▶ [Work task]: Lines with "yellow" in them are to be located in the listing below and copied.

▶ [Data to use]:

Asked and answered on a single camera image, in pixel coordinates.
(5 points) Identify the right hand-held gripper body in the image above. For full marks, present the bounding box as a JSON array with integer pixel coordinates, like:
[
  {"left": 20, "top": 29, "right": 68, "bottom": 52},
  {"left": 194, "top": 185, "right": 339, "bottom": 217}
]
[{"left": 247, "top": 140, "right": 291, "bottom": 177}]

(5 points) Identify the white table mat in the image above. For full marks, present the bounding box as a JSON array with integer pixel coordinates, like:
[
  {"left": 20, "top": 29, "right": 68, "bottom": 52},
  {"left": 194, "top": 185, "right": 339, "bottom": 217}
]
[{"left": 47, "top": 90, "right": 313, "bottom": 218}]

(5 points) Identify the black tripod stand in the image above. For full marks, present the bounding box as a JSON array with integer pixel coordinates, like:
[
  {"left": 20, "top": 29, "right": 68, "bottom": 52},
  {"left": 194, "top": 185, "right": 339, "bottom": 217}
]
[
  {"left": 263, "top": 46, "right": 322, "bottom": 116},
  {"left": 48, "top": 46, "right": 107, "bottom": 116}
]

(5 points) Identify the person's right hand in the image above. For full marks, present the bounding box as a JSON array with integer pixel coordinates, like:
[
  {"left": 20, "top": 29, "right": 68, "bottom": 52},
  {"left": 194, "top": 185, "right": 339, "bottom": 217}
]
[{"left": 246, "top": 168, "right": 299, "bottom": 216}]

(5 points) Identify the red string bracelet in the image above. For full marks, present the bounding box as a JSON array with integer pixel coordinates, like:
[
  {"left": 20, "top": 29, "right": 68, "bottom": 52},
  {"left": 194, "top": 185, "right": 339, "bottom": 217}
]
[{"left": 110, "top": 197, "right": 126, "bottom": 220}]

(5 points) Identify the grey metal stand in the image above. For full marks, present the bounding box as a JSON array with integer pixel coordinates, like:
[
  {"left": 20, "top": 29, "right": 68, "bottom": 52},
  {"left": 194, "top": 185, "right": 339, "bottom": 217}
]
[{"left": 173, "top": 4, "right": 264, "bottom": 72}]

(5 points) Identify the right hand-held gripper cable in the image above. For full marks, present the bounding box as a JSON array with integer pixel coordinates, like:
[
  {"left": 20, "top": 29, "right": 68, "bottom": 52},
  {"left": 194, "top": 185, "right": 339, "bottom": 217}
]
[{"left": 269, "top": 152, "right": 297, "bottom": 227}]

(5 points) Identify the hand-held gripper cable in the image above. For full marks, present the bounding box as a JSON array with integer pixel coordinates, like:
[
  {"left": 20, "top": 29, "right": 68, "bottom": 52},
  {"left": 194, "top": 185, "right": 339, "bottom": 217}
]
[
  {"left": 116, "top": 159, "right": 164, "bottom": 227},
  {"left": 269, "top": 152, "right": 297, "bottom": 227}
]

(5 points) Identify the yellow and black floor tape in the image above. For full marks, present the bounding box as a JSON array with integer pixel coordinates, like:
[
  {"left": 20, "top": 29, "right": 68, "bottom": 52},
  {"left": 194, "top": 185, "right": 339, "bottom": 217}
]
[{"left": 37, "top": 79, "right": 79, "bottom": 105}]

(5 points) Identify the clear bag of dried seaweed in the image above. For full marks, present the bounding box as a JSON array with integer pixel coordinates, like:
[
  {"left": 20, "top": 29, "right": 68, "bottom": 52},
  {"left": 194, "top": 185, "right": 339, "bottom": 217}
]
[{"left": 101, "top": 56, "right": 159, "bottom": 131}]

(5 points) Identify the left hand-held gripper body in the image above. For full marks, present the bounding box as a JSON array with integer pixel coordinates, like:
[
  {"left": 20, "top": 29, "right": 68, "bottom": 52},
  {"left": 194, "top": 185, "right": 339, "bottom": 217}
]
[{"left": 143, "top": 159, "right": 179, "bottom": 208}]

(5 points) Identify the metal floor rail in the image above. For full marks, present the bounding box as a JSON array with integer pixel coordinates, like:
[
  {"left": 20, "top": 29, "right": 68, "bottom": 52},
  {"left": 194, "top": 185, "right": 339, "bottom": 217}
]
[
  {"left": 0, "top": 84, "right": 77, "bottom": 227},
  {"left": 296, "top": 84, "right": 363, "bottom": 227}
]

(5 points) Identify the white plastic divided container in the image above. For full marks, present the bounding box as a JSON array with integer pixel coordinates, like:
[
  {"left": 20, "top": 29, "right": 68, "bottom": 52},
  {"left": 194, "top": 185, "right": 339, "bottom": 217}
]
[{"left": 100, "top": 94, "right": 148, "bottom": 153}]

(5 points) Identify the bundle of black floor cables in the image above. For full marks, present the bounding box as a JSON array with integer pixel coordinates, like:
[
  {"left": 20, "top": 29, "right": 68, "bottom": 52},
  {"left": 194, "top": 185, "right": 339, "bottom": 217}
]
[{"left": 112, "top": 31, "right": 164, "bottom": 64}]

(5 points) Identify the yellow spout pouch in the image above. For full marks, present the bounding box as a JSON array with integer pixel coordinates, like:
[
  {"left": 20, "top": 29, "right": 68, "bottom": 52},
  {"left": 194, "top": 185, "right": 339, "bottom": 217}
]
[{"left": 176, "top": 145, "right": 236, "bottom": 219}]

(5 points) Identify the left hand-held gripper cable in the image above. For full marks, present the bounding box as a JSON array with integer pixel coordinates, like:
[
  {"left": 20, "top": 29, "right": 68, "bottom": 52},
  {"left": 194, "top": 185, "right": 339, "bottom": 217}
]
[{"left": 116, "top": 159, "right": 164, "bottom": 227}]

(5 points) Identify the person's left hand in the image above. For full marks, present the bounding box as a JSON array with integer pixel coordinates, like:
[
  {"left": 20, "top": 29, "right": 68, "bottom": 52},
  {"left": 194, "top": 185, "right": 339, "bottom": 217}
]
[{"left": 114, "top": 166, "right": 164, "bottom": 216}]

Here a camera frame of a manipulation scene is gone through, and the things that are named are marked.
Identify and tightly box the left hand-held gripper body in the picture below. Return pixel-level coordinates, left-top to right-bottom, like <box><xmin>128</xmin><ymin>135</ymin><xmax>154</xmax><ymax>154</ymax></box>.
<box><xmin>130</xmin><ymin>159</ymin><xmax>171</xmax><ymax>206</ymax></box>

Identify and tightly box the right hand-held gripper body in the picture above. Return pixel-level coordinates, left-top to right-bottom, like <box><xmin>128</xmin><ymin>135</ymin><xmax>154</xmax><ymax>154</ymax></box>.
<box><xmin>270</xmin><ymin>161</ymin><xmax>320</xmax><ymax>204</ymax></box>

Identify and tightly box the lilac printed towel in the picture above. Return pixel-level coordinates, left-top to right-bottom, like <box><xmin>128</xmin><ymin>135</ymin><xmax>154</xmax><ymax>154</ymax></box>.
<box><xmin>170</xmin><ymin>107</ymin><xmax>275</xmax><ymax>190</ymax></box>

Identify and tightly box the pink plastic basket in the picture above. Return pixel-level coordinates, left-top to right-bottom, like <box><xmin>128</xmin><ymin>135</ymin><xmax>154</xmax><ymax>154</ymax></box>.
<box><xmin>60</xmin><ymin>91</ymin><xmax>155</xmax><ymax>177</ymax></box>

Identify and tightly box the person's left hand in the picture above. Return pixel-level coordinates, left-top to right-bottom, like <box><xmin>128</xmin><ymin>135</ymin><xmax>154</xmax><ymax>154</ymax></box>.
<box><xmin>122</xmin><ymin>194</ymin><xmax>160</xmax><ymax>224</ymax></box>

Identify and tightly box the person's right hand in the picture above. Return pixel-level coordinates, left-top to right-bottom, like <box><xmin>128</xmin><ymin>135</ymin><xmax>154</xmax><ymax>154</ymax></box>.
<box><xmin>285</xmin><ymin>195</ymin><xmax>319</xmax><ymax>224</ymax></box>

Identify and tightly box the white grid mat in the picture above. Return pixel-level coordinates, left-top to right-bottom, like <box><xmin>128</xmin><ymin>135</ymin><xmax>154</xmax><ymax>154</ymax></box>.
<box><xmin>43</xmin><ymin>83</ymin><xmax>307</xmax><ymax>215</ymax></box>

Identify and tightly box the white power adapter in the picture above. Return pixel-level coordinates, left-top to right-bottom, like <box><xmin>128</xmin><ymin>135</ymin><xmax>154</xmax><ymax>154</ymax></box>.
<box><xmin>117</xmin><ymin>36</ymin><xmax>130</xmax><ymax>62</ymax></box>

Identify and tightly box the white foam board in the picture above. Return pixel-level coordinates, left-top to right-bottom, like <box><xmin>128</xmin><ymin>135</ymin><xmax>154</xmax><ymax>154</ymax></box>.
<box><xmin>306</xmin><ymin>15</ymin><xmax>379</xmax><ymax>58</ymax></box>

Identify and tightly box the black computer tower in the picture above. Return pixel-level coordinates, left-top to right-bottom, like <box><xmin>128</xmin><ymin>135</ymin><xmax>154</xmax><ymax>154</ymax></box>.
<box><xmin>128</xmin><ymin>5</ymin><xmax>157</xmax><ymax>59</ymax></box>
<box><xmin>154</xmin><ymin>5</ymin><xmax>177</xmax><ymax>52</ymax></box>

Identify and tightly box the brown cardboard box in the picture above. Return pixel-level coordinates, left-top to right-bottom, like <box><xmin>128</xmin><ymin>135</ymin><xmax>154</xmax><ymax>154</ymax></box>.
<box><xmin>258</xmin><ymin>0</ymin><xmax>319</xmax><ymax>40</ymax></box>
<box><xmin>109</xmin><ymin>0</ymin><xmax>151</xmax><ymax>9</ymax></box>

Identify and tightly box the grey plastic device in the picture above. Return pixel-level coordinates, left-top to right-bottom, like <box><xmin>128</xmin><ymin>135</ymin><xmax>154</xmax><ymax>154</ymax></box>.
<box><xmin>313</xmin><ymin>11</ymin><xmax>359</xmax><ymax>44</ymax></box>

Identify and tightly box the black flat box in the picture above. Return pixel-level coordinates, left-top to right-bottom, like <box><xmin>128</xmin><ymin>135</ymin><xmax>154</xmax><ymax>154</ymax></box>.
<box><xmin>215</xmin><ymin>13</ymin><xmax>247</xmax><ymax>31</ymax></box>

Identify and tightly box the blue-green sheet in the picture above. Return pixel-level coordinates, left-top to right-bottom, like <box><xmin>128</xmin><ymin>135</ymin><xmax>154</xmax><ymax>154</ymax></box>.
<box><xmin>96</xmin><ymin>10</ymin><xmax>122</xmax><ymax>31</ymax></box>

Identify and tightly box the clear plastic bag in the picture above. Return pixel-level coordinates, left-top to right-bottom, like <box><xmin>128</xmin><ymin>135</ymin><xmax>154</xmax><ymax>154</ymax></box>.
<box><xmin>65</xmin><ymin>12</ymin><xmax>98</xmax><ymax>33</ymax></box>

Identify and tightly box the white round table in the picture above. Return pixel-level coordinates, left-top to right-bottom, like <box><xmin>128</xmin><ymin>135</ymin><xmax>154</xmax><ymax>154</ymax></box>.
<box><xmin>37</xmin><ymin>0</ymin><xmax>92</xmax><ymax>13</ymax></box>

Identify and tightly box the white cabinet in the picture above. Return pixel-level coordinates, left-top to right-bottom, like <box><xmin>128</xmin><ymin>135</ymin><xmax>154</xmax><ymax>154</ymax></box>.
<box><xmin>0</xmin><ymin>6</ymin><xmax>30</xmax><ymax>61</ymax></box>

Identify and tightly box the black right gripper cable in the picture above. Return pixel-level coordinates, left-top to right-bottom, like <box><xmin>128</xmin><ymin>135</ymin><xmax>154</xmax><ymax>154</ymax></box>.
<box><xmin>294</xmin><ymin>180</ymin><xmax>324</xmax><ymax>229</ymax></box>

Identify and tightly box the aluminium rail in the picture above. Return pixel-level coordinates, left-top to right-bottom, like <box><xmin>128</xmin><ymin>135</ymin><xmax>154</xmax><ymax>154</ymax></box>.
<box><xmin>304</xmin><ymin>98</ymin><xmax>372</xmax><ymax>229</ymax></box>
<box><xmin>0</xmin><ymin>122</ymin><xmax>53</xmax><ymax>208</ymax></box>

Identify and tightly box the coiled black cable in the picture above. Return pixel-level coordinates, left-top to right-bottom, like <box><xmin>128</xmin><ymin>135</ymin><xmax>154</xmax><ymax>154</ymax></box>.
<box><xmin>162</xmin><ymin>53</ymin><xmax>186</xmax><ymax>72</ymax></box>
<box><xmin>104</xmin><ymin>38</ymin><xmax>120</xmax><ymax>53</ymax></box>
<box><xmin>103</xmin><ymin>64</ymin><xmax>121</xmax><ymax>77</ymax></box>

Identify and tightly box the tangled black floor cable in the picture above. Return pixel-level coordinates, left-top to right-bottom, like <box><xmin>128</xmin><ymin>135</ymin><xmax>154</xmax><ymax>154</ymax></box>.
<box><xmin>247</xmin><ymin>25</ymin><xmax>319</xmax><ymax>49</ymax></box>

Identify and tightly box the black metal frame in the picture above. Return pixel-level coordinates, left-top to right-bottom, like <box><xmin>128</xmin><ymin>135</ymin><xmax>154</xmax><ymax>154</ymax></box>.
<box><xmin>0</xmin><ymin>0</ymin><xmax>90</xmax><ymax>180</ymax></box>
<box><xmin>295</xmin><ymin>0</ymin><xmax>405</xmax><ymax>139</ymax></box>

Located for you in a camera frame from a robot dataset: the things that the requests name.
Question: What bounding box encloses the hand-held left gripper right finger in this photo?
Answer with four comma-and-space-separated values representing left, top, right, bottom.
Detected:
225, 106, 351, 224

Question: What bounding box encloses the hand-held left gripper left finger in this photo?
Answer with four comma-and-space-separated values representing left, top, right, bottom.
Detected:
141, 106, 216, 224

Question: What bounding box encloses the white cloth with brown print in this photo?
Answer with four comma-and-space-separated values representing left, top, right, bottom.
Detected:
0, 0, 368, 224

▶ [Exercise response]:
(5 points) Identify the yellow and black floor tape in the image above. For full marks, present the bounding box as a JSON array with integer pixel coordinates, like:
(5 points) Identify the yellow spout pouch in the image above. For full marks, present the bounding box as a JSON array with integer pixel coordinates, like:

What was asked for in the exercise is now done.